How do social groups get linked with legal issue positions at the Court? Baum provides fairly extensive discussions of how these linkages originate and evolve in the context of the specific issue areas he covers. While he provides tentative answers to this question, they vary by issue area and it is not particularly clear what the general process of group-position-ideological polarity linkage looks like. Sometimes it seems to be a function of genuine, organic changes to the Court’s agenda that might flow from shifts in how political elites view the impact of various policies on relevant social groups (which suggests there is a largely ignored causal pathway between the political environment and Supreme Court decision making - instead of acting as a constraint on the justices and their choices, political elites may influence the Court by shaping a common understanding of which groups benefit from which policies). Other times, for example, there is a concerted legal mobilization effort by fairly narrow interests, such as in the area of property rights and the Takings Clause.
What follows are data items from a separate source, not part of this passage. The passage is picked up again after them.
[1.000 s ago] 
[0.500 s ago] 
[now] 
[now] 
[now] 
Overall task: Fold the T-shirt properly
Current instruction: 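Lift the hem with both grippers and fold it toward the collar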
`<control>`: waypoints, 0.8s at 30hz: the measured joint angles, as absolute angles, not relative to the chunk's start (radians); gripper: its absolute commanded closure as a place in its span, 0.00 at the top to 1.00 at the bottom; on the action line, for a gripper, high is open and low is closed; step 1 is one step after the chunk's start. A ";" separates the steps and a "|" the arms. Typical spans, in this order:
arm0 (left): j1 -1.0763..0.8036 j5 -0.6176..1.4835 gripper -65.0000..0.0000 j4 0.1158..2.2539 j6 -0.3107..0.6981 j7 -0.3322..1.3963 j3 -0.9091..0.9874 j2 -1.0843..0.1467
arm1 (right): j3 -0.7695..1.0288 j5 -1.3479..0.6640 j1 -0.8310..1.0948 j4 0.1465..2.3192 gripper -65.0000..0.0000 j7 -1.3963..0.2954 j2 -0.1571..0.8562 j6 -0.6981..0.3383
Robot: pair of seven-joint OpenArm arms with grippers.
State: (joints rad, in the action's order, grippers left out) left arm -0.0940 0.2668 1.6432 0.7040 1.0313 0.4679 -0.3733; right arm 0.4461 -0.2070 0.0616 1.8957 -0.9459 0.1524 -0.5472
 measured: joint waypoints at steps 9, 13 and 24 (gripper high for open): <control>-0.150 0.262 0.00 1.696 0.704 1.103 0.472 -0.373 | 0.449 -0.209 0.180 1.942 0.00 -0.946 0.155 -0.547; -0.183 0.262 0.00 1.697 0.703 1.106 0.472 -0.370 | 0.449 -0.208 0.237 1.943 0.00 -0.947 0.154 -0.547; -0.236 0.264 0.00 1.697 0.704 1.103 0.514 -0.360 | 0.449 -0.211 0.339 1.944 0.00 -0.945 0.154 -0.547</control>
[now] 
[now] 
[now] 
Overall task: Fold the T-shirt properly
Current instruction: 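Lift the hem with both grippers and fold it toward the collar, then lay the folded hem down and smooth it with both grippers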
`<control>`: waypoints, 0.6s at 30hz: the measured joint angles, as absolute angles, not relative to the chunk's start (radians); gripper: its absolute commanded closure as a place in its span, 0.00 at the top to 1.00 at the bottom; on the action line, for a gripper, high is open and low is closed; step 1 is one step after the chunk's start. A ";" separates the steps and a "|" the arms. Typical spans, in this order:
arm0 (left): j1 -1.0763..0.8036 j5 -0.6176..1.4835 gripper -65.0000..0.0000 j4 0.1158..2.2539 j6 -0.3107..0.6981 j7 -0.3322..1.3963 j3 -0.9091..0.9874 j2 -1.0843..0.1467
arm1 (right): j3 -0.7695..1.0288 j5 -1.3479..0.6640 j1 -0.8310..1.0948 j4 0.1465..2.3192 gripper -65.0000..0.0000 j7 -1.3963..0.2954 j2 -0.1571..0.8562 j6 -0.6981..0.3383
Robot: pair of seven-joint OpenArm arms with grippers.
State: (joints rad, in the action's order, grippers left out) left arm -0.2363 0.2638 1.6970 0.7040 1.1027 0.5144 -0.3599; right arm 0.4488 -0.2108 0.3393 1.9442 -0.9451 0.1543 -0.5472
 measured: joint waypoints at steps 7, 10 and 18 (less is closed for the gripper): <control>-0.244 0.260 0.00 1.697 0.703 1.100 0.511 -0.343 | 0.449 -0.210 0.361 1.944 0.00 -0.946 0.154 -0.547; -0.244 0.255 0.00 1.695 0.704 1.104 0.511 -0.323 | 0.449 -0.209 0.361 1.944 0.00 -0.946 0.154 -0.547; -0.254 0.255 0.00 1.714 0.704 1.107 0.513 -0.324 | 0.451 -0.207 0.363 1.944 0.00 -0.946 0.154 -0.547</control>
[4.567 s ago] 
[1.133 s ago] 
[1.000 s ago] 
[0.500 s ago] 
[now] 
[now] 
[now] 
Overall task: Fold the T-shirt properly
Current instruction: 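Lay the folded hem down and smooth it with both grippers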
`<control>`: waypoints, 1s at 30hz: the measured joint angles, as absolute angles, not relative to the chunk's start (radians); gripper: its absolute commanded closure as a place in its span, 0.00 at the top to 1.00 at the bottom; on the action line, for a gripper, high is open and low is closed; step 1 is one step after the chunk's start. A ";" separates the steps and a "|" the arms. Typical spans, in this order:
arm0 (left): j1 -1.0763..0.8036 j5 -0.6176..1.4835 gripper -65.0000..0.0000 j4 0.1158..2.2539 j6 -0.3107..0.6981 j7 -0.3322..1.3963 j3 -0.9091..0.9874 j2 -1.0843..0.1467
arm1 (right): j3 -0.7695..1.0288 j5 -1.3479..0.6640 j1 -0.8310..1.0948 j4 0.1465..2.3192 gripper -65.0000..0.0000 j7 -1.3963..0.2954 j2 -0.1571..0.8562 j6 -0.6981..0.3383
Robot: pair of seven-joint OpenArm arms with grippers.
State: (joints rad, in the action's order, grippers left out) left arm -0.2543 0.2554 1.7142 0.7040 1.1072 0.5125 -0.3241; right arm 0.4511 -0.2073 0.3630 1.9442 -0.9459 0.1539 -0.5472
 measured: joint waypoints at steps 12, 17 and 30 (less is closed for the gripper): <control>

Baum also hints that the Court may have agency here and be the initiator of some changes to issue polarity. In the area of criminal justice, for example, by connecting the expansion of defendants’ rights with race and civil rights the Court may have contributed to the modern understanding of the ideological polarity of this issue area.

It is also not clear how much weight the justices put on whether a position generally helps a favored group versus helps this group in a particular case. For example, if a pro-freedom of expression position generally helps groups that a liberal justice favors, does this then mean that she will sometimes hold her nose and support conservative expression? Or, is there no “shadow of the future” or consistency constraint and thus every vote is simply determined by affect towards the groups in the case at hand?

To be clear, these last few comments and questions are not criticisms of IDEOLOGY IN THE SUPREME COURT. Rather, these are simply indicators of the limits or boundaries of the book and speculations as to what further work in this area might address. Indeed, one of the real strengths of Baum’s book is that it will surely serve to provoke researchers into more closely considering exactly what judicial ideology means at the Court, where it comes from, how it is expressed in Court cases, how it evolves, and how it differs (if at all) from the ideology of other elites. I strongly recommend this book for all students of the Supreme Court.


Converse, Philip E. 1964. “The Nature of Belief Systems in Mass Publics.” In David E. Apter,
ed., IDEOLOGY AND DISCONTENT, pp. 206-261. New York: Free Press.